The Japanese cabinet has given its approval to a proposal set forth by the ruling Liberal Democratic party that seeks to eliminate the taxation of unrealised gains in the cryptocurrency realm. This strategic move is anticipated to provide a significant boost to the growth of Japan’s Web3 industry, as reported by CoinDesk Japan.
The proposal, now awaiting deliberation in the Diet (Japan’s parliament), aims to cease corporate taxation on the difference between the market and book values of crypto assets issued by external entities. If enacted following the December 22 approval, it would effectively resolve a disparity in the treatment of assets issued by third parties versus those issued by individual holders. Notably, individuals are currently exempt from taxation based on mark-to-market values. The existing tax structure has posed challenges for Web3 businesses within the country, as highlighted by CoinDesk Japan.
Prime Minister Fumio Kishida’s government has been actively considering input from industry associations like the Japan Crypto Asset Business Association (JCBA) and Japan Blockchain Association. These organisations have been advocating for measures to stimulate the industry’s growth, which the government views as a key component of economic reform. It is noteworthy that this approach marks a departure from the conventional practice in Japan, where policy development is typically steered by the bureaucracy rather than politicians.

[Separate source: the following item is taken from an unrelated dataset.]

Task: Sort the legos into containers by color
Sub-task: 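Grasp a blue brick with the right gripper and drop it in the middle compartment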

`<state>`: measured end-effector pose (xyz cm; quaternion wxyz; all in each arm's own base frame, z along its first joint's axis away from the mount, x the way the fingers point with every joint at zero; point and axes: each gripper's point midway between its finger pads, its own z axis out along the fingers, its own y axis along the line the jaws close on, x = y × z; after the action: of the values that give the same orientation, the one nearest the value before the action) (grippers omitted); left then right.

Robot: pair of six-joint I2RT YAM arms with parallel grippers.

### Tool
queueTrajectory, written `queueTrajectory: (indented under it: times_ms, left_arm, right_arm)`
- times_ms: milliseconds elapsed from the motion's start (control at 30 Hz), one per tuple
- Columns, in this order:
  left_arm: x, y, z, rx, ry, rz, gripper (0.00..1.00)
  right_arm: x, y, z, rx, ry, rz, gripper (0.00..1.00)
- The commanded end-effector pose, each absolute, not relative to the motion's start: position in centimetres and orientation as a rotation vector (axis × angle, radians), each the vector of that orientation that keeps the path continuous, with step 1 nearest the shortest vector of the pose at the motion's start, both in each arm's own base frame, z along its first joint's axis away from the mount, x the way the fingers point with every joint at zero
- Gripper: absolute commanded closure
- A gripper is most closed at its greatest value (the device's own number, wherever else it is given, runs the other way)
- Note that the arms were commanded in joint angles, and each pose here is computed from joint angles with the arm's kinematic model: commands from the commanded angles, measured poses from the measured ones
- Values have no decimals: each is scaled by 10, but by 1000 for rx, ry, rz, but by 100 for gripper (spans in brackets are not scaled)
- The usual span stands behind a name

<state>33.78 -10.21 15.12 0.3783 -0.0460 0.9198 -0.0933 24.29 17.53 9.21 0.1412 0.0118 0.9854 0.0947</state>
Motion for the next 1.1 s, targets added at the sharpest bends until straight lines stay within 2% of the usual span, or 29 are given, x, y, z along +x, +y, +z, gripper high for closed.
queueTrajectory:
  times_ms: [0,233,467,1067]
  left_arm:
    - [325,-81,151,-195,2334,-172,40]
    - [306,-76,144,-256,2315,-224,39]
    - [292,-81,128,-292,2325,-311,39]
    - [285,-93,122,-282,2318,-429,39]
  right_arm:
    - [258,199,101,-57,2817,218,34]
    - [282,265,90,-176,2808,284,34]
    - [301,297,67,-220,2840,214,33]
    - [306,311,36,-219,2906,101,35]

According to Gaku Saito, the chairman of JCBA’s tax review committee, the tax burden imposed on Web3 companies in Japan has led to a trend of these entities relocating overseas. The tax liability, even before generating profits from their operations, compelled companies to pay taxes on unrealized gains, prompting them to liquidate assets and impeding overall business development, Saito explained in an interview with CoinDesk Japan.